- _EXERCISE DETAILS_: Across the material below, say how many lines contain the string "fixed", and add no other words.

- _DATA EXCERPT_:

• • • •

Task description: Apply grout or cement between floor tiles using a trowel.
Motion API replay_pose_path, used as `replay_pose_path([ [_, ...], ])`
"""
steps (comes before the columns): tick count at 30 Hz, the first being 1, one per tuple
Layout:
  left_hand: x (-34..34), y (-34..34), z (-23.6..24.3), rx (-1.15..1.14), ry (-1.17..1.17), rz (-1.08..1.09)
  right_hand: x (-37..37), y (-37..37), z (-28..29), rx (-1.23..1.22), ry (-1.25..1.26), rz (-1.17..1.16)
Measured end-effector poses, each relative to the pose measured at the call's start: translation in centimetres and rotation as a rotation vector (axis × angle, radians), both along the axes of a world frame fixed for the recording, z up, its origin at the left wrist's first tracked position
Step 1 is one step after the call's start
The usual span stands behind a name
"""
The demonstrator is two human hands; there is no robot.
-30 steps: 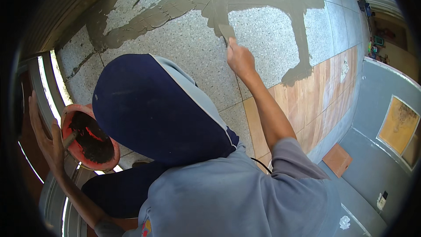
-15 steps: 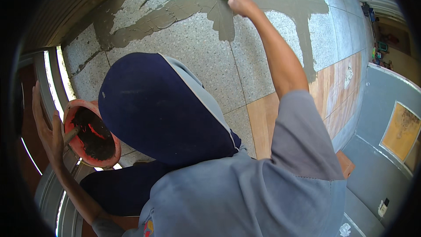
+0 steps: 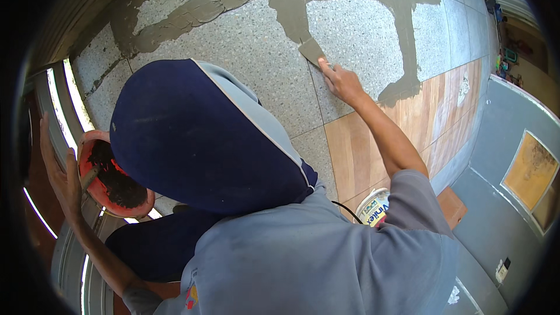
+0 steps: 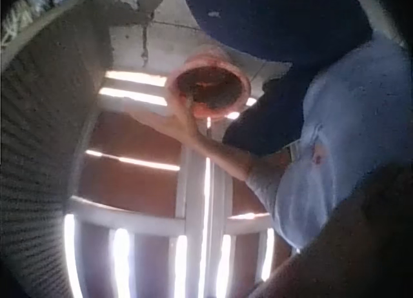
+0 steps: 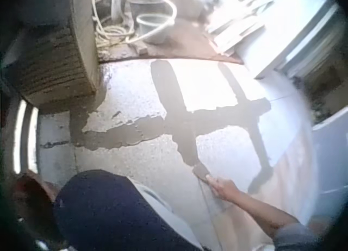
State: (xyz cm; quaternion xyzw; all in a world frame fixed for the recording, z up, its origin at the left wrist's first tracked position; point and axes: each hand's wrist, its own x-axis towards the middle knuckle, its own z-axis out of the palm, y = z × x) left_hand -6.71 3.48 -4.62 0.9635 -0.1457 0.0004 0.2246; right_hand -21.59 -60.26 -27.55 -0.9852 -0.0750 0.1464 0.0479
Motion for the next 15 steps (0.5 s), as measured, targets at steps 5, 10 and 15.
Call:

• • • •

- _FINISHED EXERCISE_: 2